Let’s rejoice there is a little pink pill (Flibanserin) for women to take to increase sexual desire. According to a New York Times article, the F.D.A. favored approval for Flibanserin to be prescribed to premenopausal women that have low sexual desire. Prescriptions would be written when a woman’s low sexual desire has caused her marked distress in her life. One caveat is health issues or relationship issues cannot be attributed to the marked distress. Her low libido would fall under the disorder hypoactive sexual desire disorder (HSDD).
However, there is one problem with using HSDD as a diagnosis. The Diagnostic and Statistical Manual of Mental Disorders (DSM) has updated to number V, HSDD is no longer listed as a disorder. It has been combined with another disorder female sexual arousal disorder (FSAD) and it is now called sexual interest/arousal disorder (SIAD). For clarity purposes, DSM is the handbook used by health care professionals as the authoritative guide to the diagnosis of mental disorders. DSM contains descriptions, symptoms, and other criteria for diagnosing mental disorders. It provides a common language for researchers to study the criteria for potential future revisions and to aid in the development of medications and other interventions.
There are points not addressed as of yet to the general public. What is the duration on how long the distress has to occur? Technically, to meet the criteria for most sexual disorders you must report at least 3 symptoms with a duration of 6 months. Who determines that a physician or a mental health therapist? Or, does a woman simply state to her primary care physician she has marked distress in the bedroom and needs Flibanserin (little pink pill) to rectify her low sexual desire?
According to the study, the control group increased their sexual desire by about one more time a month than their average two to three times a month prior to taking the pink pill. The possible side effects reported from taking Flibanserin are nausea, dizziness, fainting, and low blood pressure. Is one more time a month worth the side effects?

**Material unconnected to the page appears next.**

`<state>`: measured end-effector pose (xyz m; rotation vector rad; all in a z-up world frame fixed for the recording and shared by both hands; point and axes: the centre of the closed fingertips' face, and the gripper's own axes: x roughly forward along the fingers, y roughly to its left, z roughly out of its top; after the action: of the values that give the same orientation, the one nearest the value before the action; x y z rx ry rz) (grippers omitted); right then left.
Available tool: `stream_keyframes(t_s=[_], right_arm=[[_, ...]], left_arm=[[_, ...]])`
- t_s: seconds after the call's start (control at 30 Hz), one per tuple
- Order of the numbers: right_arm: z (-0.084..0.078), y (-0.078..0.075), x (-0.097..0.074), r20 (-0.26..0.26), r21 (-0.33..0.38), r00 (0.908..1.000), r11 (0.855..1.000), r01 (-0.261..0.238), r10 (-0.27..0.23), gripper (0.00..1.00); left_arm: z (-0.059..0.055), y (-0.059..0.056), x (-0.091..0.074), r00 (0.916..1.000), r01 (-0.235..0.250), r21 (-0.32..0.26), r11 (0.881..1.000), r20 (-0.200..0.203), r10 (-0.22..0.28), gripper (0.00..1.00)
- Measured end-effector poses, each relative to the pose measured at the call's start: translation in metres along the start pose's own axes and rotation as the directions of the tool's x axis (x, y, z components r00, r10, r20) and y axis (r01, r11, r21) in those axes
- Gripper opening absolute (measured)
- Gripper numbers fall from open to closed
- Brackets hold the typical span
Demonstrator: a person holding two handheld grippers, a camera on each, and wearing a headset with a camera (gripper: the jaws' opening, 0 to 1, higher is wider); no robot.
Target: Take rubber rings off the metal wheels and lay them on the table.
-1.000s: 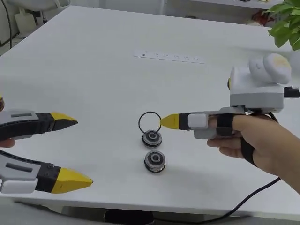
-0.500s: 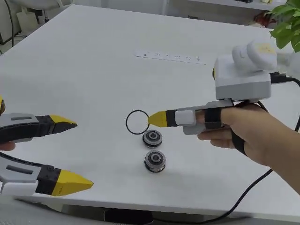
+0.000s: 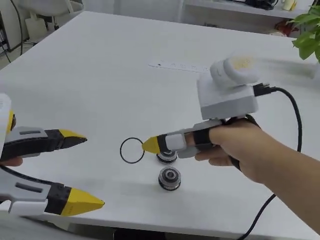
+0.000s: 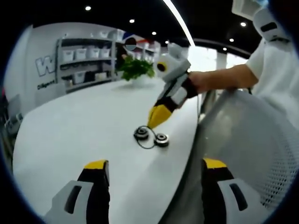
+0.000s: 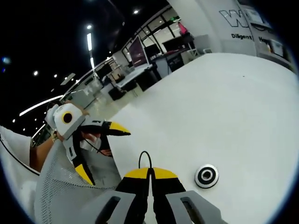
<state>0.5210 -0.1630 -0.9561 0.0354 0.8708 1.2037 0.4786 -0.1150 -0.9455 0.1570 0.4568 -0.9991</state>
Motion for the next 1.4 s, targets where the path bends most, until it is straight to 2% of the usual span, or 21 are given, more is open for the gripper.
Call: stream_keyframes(t_s=[0.23, 0.4, 0.53, 0.77, 0.97, 1.07, 1.4], right_arm=[[-0.023, -0.007, 0.006, -0.058, 0.024, 0.9983, 1.000, 0.010, -0.009, 0.00], [-0.031, -0.018, 0.008, -0.091, -0.002, 0.9944, 0.999, 0.053, -0.053, 0.00], [-0.037, -0.023, 0.009, -0.120, -0.029, 0.9902, 0.997, 0.069, -0.072, 0.00], [-0.040, -0.025, 0.013, -0.139, -0.071, 0.9865, 0.995, 0.076, -0.086, 0.00], [-0.047, -0.030, 0.015, -0.180, -0.157, 0.9757, 0.983, 0.097, -0.125, 0.00], [-0.047, -0.032, 0.015, -0.182, -0.188, 0.9729, 0.976, 0.107, -0.142, 0.00], [-0.042, -0.037, 0.013, -0.162, -0.210, 0.9734, 0.970, 0.126, -0.162, 0.04]], left_arm=[[-0.002, 0.000, 0.001, 1.0000, 0.007, -0.011, 1.000, 0.001, -0.007, 0.82], [-0.006, 0.002, 0.000, 0.9999, 0.004, -0.021, 1.000, -0.010, -0.005, 0.81], [-0.004, 0.004, 0.000, 1.0000, 0.000, -0.025, 1.000, 0.001, 0.001, 0.80], [-0.004, 0.007, -0.001, 0.9998, -0.009, -0.049, 0.999, 0.017, 0.010, 0.79], [-0.005, 0.007, -0.001, 0.9998, -0.010, -0.057, 0.998, 0.016, 0.011, 0.78], [-0.005, 0.007, -0.001, 0.9998, -0.012, -0.060, 0.998, 0.016, 0.013, 0.78], [-0.004, 0.007, -0.001, 0.9996, -0.017, -0.070, 0.997, 0.022, 0.018, 0.77]])
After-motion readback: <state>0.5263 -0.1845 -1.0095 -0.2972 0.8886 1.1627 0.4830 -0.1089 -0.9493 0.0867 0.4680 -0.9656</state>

The little pink pill helps increase the levels of serotonin and dopamine in the brain. The pill was originally intended to help with depression and they learned through clinical trials it increased sex drive. When a medication increases these neurotransmitters in the brain typically a person stays on the medication for quite some time.

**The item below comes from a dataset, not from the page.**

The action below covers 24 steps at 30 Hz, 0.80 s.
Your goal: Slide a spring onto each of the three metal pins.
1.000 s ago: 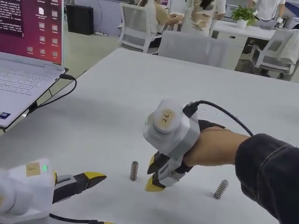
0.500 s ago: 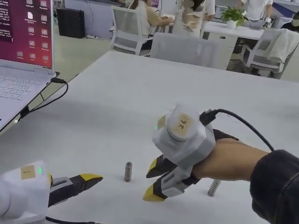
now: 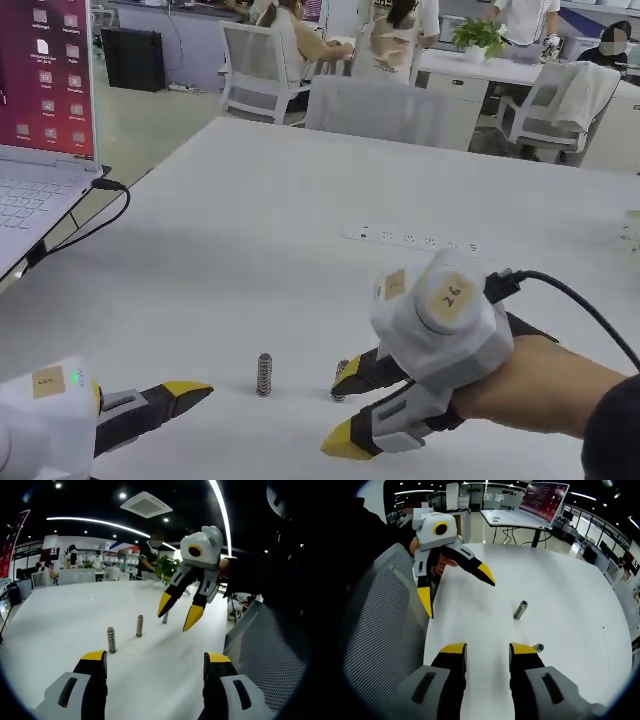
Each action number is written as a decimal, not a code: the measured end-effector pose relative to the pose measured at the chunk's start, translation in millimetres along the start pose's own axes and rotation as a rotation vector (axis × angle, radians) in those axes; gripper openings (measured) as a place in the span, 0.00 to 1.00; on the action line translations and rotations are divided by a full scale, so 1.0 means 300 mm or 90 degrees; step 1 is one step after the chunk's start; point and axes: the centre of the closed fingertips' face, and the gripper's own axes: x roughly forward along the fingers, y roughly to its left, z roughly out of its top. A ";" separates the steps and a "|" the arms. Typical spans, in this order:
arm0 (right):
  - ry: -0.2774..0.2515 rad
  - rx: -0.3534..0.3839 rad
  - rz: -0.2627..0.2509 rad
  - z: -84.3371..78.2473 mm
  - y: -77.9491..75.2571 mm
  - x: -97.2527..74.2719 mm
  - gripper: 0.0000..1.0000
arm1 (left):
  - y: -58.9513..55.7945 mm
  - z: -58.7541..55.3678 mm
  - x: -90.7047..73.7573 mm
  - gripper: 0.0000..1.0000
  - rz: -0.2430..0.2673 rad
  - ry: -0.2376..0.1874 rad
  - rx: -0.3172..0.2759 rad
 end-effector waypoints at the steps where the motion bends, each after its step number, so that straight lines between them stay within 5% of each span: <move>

Does this mean that women taking the little pink pill have to take them for a long period of time? What happens when she stops taking the little pink pill? Is it a permanent or temporary solution? When I read the New York Times article, these are some of the thoughts that came to my mind. I also thought, yes, a women’s sexual desire does wane with age; however, there are many reasons for her desire to change it’s not always a physical reason. She could have difficulty handling stress, low self-esteem, and problems with her partner.

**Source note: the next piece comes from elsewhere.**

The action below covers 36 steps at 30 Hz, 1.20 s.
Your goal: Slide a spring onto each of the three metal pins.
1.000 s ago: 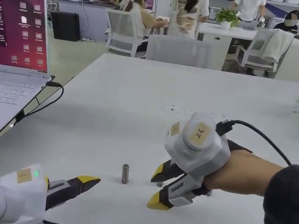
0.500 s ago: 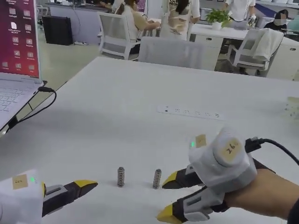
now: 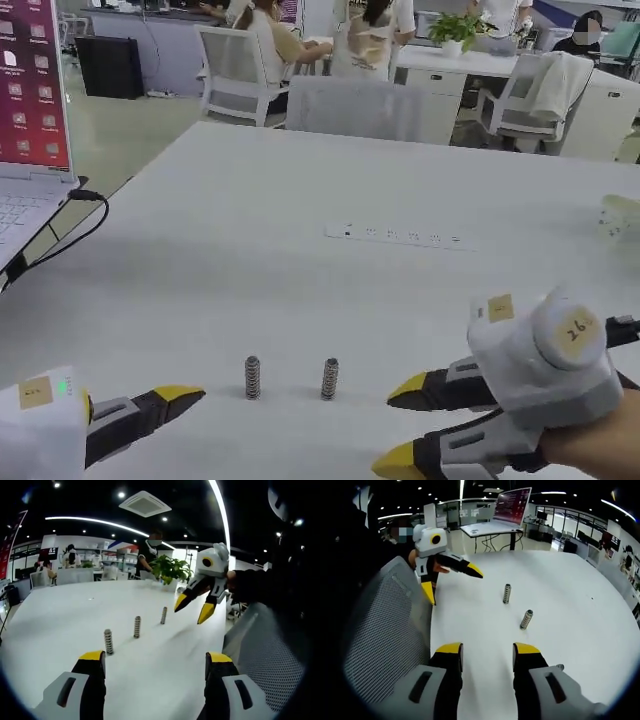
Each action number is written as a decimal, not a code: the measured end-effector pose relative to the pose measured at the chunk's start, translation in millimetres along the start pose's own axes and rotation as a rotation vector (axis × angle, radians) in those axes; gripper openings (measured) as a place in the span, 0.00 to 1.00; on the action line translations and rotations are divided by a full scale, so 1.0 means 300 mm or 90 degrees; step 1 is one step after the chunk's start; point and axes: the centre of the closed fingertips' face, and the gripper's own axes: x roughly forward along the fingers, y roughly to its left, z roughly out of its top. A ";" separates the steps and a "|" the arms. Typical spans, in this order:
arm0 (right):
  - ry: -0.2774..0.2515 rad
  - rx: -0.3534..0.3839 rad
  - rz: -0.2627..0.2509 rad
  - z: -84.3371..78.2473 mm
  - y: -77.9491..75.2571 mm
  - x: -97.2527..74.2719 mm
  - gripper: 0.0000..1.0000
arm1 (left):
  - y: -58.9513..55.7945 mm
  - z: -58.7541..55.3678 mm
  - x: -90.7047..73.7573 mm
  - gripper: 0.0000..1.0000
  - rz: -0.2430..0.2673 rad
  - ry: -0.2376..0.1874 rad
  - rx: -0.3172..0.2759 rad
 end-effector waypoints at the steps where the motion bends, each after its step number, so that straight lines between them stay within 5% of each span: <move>1: -0.002 0.005 -0.004 -0.005 -0.003 -0.007 0.39 | 0.000 0.001 0.001 0.78 0.000 0.000 -0.001; 19: -0.066 0.095 -0.092 -0.112 -0.099 -0.122 0.45 | -0.002 0.000 0.009 0.80 0.002 0.005 -0.004; 36: -0.123 0.113 -0.145 -0.211 -0.135 -0.152 0.64 | 0.008 -0.007 -0.003 0.81 0.011 0.002 -0.013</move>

The article reiterated women have been waiting for sexual equality and this little pink pill would be the counterpart to Viagra. Let’s make a clear comparison between Viagra and Flibanserin. Viagra’s sole purpose is to increase blood flow to the penis so men can maintain an erection during sexual activity. It does not increase sexual desire. Flibanserin, the little pink pill, is reportedly increasing the levels of the neurotransmitters in the female brain to assist her with wanting sexual activity.
Flibanserin is not assisting with a physical handicap (i.e. lack of blood flow to the vagina) it is affecting a women’s mood. Taking the little pink pill, may be a step in the process it is not the only step. As with treating depression, treatment is successful when therapy and medication are working hand in hand. The FDA still has to make a decision and will do so by August this year.